At least 3 different seller accounts, all with lousy feedback. Has no idea what NOS means, or does know and is purposely misrepresenting items as such. Personally, I know what NOS is, now I'm gonna find out what "egregious" is, though it doesn't sound pleasant!


----------



## Freqman1 (Jan 17, 2016)

Does not offer refunds but covered under Ebay buyer protection. Wonder what would happen if I bought five badges and filed against him? V/r Shawn


----------



## DonChristie (Jan 17, 2016)

Doesnt NOS mean "New Over Seas"? Lol.


----------



## THE STIG (Jan 17, 2016)

Near Original Specs


----------



## how (Jan 17, 2016)

his poor positive feedback number should be a warning to every buyer, if
you ignore it, its the buyers own fault


----------



## pedal_junky (Jan 17, 2016)

94% feedback would be the first sign to avoid a seller. 100% is pretty easy to maintain.


----------



## bobcycles (Jan 17, 2016)

Tim the Skid said:


> ebay will not take any action. They only care about revenue from their listings. Even in the case of "egregious" misuse. (My new word for the day) Thanks Bob!

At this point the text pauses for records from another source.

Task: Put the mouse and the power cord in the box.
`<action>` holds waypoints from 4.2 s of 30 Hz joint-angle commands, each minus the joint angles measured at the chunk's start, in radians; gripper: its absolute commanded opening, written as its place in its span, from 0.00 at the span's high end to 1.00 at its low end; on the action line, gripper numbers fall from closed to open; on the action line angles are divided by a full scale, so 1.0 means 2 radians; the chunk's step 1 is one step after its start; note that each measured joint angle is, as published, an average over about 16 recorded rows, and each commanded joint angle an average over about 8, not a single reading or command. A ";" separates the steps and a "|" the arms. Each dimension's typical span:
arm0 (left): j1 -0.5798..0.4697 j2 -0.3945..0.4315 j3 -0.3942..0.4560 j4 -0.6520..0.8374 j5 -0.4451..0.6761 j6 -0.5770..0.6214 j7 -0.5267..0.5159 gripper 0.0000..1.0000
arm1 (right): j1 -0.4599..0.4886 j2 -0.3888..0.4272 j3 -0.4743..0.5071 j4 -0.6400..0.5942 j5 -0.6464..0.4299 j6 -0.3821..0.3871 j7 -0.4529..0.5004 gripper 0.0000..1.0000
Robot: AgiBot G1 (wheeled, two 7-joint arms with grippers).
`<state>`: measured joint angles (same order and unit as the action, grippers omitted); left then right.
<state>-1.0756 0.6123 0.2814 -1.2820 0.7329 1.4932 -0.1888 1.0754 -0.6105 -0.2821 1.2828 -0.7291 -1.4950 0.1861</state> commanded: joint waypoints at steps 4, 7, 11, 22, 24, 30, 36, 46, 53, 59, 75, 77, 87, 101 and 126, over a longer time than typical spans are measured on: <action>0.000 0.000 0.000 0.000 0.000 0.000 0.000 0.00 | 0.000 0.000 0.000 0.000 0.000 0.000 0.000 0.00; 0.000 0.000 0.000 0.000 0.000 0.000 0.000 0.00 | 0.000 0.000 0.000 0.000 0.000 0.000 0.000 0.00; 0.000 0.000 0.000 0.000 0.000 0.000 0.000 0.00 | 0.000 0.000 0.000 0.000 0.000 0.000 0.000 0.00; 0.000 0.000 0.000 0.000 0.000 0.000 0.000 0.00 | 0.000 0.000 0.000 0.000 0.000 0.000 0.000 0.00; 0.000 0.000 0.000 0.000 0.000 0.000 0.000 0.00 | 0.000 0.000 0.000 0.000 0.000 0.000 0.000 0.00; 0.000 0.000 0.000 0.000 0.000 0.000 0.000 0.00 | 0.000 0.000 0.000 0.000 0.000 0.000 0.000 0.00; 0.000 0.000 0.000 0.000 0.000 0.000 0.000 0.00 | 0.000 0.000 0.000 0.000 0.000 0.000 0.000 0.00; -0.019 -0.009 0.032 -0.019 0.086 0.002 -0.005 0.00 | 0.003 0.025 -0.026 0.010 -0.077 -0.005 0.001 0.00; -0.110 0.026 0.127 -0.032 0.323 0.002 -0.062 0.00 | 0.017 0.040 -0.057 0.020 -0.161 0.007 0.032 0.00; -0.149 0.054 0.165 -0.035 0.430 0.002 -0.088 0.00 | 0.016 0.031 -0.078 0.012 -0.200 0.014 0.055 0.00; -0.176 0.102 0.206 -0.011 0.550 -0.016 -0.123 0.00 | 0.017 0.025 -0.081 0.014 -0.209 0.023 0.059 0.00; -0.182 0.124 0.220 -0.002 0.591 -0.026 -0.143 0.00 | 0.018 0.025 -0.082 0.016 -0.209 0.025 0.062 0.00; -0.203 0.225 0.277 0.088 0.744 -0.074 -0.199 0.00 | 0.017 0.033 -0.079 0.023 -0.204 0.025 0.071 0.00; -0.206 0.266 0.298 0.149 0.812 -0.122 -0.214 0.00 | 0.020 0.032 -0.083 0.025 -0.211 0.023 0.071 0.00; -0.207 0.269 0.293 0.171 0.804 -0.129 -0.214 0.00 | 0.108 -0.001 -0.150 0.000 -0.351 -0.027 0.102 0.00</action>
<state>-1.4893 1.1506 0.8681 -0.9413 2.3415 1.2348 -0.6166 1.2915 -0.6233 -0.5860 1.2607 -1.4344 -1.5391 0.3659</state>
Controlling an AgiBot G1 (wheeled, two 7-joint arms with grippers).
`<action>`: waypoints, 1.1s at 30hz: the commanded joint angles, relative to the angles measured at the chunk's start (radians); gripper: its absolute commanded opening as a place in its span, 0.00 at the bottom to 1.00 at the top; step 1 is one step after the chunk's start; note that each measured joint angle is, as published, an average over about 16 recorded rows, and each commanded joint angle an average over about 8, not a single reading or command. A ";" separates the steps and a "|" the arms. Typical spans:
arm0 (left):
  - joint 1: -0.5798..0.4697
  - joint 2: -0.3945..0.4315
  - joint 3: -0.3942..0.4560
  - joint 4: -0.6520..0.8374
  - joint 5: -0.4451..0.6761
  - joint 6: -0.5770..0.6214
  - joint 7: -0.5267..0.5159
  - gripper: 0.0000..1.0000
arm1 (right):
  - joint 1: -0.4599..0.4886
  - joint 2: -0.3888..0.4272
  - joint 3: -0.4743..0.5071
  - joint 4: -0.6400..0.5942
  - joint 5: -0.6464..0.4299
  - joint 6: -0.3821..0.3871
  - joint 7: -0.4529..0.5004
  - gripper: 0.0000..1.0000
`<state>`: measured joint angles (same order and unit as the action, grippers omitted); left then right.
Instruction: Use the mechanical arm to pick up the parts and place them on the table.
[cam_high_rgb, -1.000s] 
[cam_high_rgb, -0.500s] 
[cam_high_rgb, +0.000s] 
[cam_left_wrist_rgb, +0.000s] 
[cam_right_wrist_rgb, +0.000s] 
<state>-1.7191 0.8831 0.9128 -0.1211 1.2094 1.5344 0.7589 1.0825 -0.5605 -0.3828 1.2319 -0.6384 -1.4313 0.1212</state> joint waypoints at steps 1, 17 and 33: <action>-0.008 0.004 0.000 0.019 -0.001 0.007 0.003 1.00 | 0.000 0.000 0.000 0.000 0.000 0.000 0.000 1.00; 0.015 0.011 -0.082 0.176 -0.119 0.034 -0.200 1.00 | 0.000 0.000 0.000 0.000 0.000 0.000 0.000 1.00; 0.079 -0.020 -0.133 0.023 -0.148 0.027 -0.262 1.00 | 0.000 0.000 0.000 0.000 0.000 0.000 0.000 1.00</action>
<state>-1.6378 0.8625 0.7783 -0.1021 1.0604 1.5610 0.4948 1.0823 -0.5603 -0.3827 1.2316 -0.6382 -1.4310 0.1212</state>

Right but isn't it against Ebay policy to directly mislead in fact in this case...
fraudulently list items?   A buddy of mine bid on a cheapie "NOS" badge just to get the feedback ball and 
Ebay Police rolling.....  He even sells Repro Schwinn script Seat posts as "NOS"....they're chrome plated...
the originals were never chrome.   One sold for nearly 70 dollars.   He's screwing people left and right.
Hang him out to dry.


----------



## mrg (Jan 17, 2016)

He calls paint "enamel" , people selling repop as OG almost as bad as the OG bike butchers!.


----------



## Tim the Skid (Jan 18, 2016)

There's an ebay seller who sells reproduction porcelain signs from India he claims are vintage and antique. Primarily gas and oil, some soda and even bicycle signs. They are all known fakes and some are fantasy signs that never existed. Multiple fraud complaints have been made with ebay and the seller still continues to operate as he has been for the last few years. What really bothers me is when newcomers to the hobby are duped and unknowingly spend a lot of money on bogus items.


----------



## spoker (Jan 18, 2016)

NOS=not original sh.t,i asked if they were brass,no answer


----------